R2's definition stands apart from the others because he does not fully recognize the need to resume normal social roles. In contrast, he sees transplantation as the pathway to the transcendence of normal social roles. R5 and R6 share in R2's standard for the quality of life. Life after transplantation is seen as having qualities that were not possible before transplantation. R6 is the most direct and eloquent when he says that, “you realize now what life is. You can enjoy the birds and the flowers and different things that you didn’t look at before.”

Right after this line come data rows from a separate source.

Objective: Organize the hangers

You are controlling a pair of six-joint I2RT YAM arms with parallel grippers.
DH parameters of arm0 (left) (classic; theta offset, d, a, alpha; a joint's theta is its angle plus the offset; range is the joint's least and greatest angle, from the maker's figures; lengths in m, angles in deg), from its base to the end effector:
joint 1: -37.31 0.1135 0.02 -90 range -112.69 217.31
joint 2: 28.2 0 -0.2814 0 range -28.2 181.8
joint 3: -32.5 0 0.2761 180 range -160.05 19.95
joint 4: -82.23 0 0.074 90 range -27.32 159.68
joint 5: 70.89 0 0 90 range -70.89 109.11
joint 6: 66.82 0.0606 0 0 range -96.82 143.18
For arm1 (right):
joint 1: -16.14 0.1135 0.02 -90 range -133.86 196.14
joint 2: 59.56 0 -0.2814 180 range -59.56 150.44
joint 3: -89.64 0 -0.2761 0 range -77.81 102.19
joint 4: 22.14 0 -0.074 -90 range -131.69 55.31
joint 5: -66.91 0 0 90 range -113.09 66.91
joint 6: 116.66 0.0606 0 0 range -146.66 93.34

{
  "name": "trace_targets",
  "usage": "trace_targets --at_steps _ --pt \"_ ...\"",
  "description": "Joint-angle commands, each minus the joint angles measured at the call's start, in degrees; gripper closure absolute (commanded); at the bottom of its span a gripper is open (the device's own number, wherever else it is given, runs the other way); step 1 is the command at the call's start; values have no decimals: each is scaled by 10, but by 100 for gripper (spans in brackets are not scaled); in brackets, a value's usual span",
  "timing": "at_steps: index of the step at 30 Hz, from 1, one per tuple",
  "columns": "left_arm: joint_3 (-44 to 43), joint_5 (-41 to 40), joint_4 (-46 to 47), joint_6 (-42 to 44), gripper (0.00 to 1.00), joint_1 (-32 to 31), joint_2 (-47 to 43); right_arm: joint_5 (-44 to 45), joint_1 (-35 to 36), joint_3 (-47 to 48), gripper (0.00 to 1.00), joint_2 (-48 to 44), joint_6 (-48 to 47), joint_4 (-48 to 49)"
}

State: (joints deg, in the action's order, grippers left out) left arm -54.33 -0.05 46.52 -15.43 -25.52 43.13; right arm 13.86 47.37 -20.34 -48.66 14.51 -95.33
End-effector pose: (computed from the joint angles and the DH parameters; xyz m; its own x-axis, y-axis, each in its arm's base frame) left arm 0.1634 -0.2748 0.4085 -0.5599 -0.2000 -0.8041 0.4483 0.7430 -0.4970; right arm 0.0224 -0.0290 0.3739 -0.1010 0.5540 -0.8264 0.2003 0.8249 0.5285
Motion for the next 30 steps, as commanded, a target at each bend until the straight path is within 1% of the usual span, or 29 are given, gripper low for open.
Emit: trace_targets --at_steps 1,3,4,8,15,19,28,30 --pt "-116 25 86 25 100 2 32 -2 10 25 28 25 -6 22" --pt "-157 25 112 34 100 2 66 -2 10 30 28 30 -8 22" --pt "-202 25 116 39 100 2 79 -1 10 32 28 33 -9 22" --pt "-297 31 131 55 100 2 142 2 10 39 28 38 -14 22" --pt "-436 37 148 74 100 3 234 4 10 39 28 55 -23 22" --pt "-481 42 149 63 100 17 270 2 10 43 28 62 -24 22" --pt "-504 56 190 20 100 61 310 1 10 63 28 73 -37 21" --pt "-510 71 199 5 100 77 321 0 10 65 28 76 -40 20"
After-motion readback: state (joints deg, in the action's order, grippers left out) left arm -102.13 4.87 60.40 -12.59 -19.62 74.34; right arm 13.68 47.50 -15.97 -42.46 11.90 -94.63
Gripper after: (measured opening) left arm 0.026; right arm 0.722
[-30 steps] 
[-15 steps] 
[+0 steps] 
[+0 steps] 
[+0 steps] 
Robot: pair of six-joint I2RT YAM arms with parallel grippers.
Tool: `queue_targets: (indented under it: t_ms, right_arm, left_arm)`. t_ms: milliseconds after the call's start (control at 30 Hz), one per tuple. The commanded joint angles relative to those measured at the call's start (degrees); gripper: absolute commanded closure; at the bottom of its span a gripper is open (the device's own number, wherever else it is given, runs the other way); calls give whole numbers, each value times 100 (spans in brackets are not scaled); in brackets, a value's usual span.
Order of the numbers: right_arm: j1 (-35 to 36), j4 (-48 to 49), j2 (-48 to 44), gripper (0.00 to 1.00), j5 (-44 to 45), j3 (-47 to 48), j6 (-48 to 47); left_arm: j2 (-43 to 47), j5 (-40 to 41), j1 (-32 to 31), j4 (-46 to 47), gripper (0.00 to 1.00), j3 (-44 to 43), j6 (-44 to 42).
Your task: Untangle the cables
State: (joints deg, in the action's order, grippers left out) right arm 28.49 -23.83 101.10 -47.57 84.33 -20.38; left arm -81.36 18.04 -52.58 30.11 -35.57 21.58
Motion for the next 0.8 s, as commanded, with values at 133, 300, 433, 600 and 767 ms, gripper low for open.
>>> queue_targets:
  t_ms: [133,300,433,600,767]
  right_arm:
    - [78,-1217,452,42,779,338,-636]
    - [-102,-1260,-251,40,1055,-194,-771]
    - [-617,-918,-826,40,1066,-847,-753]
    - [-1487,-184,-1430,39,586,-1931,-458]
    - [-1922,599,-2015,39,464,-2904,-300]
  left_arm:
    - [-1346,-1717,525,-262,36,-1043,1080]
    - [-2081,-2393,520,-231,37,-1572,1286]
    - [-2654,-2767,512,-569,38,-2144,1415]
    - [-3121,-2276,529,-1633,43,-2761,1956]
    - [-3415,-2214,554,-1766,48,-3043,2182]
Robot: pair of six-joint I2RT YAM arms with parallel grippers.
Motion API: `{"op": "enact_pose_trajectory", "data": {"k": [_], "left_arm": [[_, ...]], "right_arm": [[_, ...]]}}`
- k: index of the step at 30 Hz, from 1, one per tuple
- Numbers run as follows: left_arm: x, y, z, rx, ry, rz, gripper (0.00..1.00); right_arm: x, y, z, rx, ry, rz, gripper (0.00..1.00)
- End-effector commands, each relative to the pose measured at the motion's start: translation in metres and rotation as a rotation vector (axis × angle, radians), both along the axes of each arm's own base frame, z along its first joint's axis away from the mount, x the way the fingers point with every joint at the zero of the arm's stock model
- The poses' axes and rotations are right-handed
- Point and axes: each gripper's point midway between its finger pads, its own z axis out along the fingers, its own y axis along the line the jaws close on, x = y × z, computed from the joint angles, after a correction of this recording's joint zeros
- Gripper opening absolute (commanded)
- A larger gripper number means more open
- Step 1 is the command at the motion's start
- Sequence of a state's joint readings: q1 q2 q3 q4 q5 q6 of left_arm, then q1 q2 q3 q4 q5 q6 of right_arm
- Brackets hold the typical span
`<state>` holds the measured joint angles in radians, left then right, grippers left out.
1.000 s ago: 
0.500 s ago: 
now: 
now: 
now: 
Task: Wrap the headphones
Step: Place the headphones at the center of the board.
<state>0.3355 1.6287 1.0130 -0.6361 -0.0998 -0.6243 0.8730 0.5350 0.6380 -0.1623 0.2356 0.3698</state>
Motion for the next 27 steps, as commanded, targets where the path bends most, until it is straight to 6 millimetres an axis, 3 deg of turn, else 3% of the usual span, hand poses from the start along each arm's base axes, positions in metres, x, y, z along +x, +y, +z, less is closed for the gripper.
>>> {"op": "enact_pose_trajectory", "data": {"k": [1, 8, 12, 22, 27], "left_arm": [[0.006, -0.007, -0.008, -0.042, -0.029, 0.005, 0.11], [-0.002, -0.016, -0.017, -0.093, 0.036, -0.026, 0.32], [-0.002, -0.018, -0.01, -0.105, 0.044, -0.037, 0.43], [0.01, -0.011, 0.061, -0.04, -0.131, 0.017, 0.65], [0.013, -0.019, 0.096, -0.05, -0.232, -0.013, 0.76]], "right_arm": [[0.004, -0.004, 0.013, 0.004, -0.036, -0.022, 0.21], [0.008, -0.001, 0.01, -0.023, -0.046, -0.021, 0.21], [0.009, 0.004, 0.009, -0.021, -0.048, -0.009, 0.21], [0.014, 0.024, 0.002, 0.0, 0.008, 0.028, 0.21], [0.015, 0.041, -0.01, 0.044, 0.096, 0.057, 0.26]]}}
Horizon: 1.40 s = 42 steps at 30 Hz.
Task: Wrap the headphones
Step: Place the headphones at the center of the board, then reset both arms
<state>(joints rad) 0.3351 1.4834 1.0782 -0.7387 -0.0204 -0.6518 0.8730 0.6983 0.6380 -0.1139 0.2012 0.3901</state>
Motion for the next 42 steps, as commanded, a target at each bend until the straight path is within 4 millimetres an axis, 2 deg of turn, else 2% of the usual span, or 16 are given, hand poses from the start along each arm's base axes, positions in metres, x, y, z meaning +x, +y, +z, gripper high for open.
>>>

This second perspective may be related to the degree to which the respondent was ill before receiving the transplant. R5 and R6 were critically ill at the time of their transplants. It can be observed that R5 and R6 also had the most distinct and profound statements about how their quality of life has been not merely restored, but enhanced through the process of liver disease and transplantation. These respondents had very close encounters with death. It could be hypothesized that the closer a liver disease patient comes to his or her own death, the more likely he or she is to express such an enhancement of the quality of life.
Interestingly, Joralemon and Fujinaga (1996) harshly critiqued a study by Leyendecker et al (1993) which concluded that the psychological well-being of liver transplant recipients is better than that of the healthy population. The critique was that such a conclusion was counter-intuitive, and was likely to have been polluted by the recipients’ sense of indebtedness to the transplant center staff. From the personal accounts presented here, it seems that Leyendecker et al’s (1993) counter-intuitive conclusions are at least somewhat correct. Having spent a great deal of time with many liver transplant recipients, it is my subjective, (and possibly biased) opinion that these individuals actually do represent a level of psychological well-being that is higher than the average for the healthy population. Although this does not excuse Leyendecker et al from not having attempted to better explain their conclusions, it certainly is a vindication for a component of their research.
These findings have important consequences for quality of life research. They suggest that the quality of life is a subjective notion held by individuals about their own lives. It has also been shown that quality of life is a historical concept defined on the basis of shared cultural definitions for functioning in normal social roles. Quality of life may also transcend the boundaries of normal social roles. Individuals who have experienced extraordinary processes such as liver disease and transplantation may perceive themselves to be experiencing a quality of life that is unattainable for the majority of the healthy population.